Currently, the scientific community believes that dark matter is real and abundant, making up as much as 90% of the mass of the universe. However, dark matter is still a mystery. For years, scientists have been working to find the WIMP particle to confirm dark matter’s existence. All efforts have been either unsuccessful or inconclusive.

The above is a brief thumbnail sketch of dark matter. Now, let’s discuss dark energy.

Mainstream science widely accepts the Big Bang as giving birth to our universe. Scientists knew from Hubble’s discovery in 1929 that the universe was expanding. Prior to 1998, scientific wisdom was that the expansion of the universe would gradually slow down, due to the force of gravity.
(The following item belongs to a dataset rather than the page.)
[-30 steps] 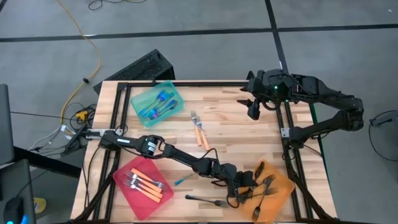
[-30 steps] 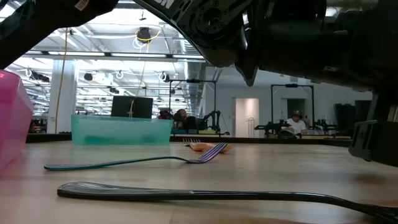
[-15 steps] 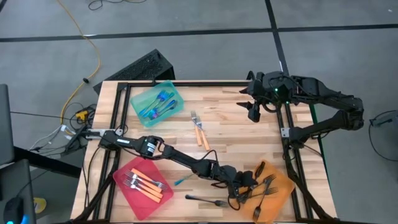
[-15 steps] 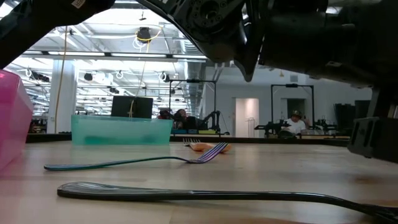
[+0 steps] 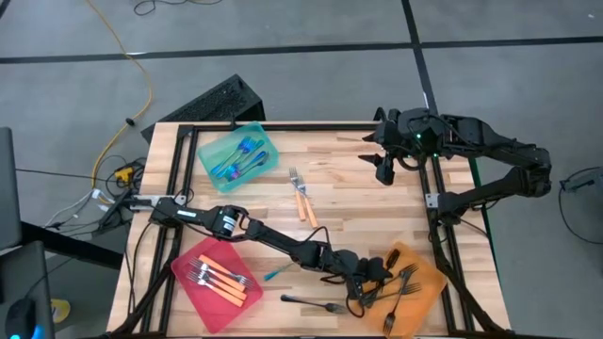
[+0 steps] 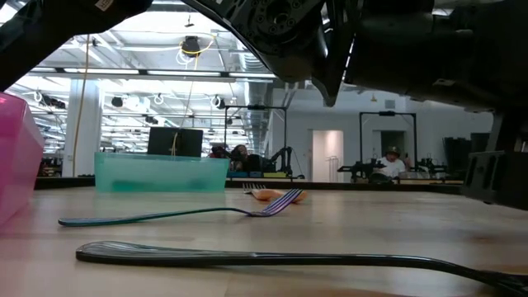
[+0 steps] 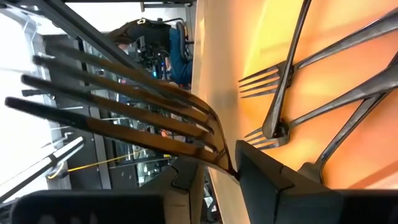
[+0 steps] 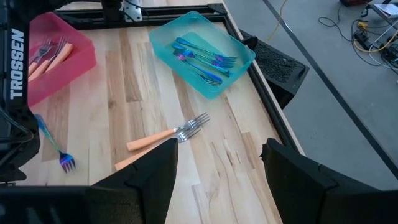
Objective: Sort silverware by color (type)
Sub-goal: Put the black fork into the orange bin
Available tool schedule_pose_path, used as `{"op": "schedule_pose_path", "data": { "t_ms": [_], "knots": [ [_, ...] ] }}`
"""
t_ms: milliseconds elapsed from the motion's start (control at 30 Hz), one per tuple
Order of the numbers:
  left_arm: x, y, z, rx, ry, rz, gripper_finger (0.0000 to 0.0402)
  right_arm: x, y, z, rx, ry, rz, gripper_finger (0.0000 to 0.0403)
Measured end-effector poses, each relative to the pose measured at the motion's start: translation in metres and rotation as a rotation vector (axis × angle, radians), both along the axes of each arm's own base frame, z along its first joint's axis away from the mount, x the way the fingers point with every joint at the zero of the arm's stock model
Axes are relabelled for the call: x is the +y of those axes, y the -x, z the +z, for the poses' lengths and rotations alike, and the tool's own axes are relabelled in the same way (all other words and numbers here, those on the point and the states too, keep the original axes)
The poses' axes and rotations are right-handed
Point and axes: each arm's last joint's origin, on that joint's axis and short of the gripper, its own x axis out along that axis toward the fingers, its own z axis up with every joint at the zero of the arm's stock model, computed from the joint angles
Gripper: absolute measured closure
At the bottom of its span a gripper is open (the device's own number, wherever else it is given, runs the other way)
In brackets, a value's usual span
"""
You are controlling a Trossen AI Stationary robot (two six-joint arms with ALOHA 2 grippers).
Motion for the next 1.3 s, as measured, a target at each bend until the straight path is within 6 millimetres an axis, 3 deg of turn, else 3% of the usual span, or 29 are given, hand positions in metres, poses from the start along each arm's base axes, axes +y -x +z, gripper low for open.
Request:
{"op": "schedule_pose_path", "data": {
  "t_ms": [167,467,633,800,1167,1300],
  "knots": [
    [-0.0014,0.0004,0.0014,-0.012,-0.056,-0.012,0.0321,0.0000,0.0000,0.0000,0.000,0.000,0.000,0.0148],
    [0.0010,0.0005,0.0002,-0.037,-0.394,-0.030,0.0321,0.0000,0.0001,0.0000,0.000,-0.001,-0.001,0.0148],
    [0.0008,0.0008,0.0002,-0.038,-0.455,-0.032,0.0321,-0.0001,0.0001,0.0000,0.000,0.000,-0.001,0.0148],
    [0.0026,0.0003,0.0007,-0.057,-0.625,-0.053,0.0321,-0.0001,0.0000,0.0000,0.000,0.000,-0.001,0.0148],
    [0.0025,-0.0004,0.0036,-0.090,-0.571,-0.017,0.0325,0.0000,0.0002,-0.0001,0.001,0.000,-0.001,0.0148],
    [0.0013,0.0009,-0.0007,-0.056,-0.686,-0.053,0.0344,0.0000,0.0003,-0.0001,0.001,-0.004,-0.003,0.0148]
  ]
}}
However, in 1998, the High-z Supernova Search Team (an international cosmology collaboration) published a paper that shocked the scientific community. The paper was: Adam G. Riess et al. (Supernova Search Team) (1998). “Observational evidence from supernovae for an accelerating universe and a cosmological constant.” Astronomical J. 116 (3). They reported that the universe was doing the unthinkable. The expansion of the universe was not slowing down—in fact, it was accelerating.

Almost all scientists hold the paradigm of “cause and effect.” If it happens, something is causing it to happen. Things do not simply happen. They have a cause. Therefore, it is perfectly reasonable to believe something is countering the force of gravity, and causing the expansion to accelerate. What is it? No one knows. Science calls it “dark energy.”

That is the state of science as I write this article in April 2015. Galaxies should be flying apart, but they don’t. Science postulates that a slow-moving particle traveling up to a tenth of the speed of light that neither emits nor scatters light is responsible, and they call that particle “dark matter.” However, there is no solid theoretical or experimental evidence to support its existence. The universe’s expansion should be slowing down due to gravitational attraction, but instead it is accelerating. No one knows why. Scientists reason there must be a cause countering the pull of gravity. They name that cause “dark energy.”

Dark matter and dark energy have two things in common. They both have the word “dark” in their name and they are both a mystery to modern science.

 

 

 

A detailed depiction of a blue-green planet with clouds, set against a starry space background.

The Search for Earth-Like Planets & Extraterrestrial Life

In 1961, Dr. Frank Drake, an American astronomer, and a founder of SETI (search for extraterrestrial intelligence), formulated an equation known as the Drake equation, to calculate the number of intelligent civilizations in our Milky Way galaxy. By multiplying together a series of terms relating to the probability of extraterrestrial life (the rate of star formation in the universe, the fraction of stars with planets, the fraction of planets with conditions suitable for life, etc.), he calculated that the existence of intelligent life on other planets is extremely likely. However, the Drake equation had several serious drawbacks. First, the equation had at least four utterly unknown terms in it, namely 1) the fraction of planets with life, 2) the odds life becomes intelligent, 3) the odds intelligent life becomes detectable, and 4) the detectable lifetime of civilizations. It suffered from a highly questionable premise, namely that advanced alien civilizations arise and die out in their own solar system. Therefore, scientists like Dr. Carl Sagan could optimistically predict over one million advanced alien civilizations in 1966, while other less-optimistic scientists predicted we were alone. All used the same equation, but with different assumptions for the unknowns. As you can imagine, instead of resolving the paradox, it fueled it. In fairness though, the Drake Equation was not proposed as a hypothesis. It was not intended to be proved or disproved. Its main purpose was to fire our imaginations to the possibility that extraterrestrial life may exist in our galaxy.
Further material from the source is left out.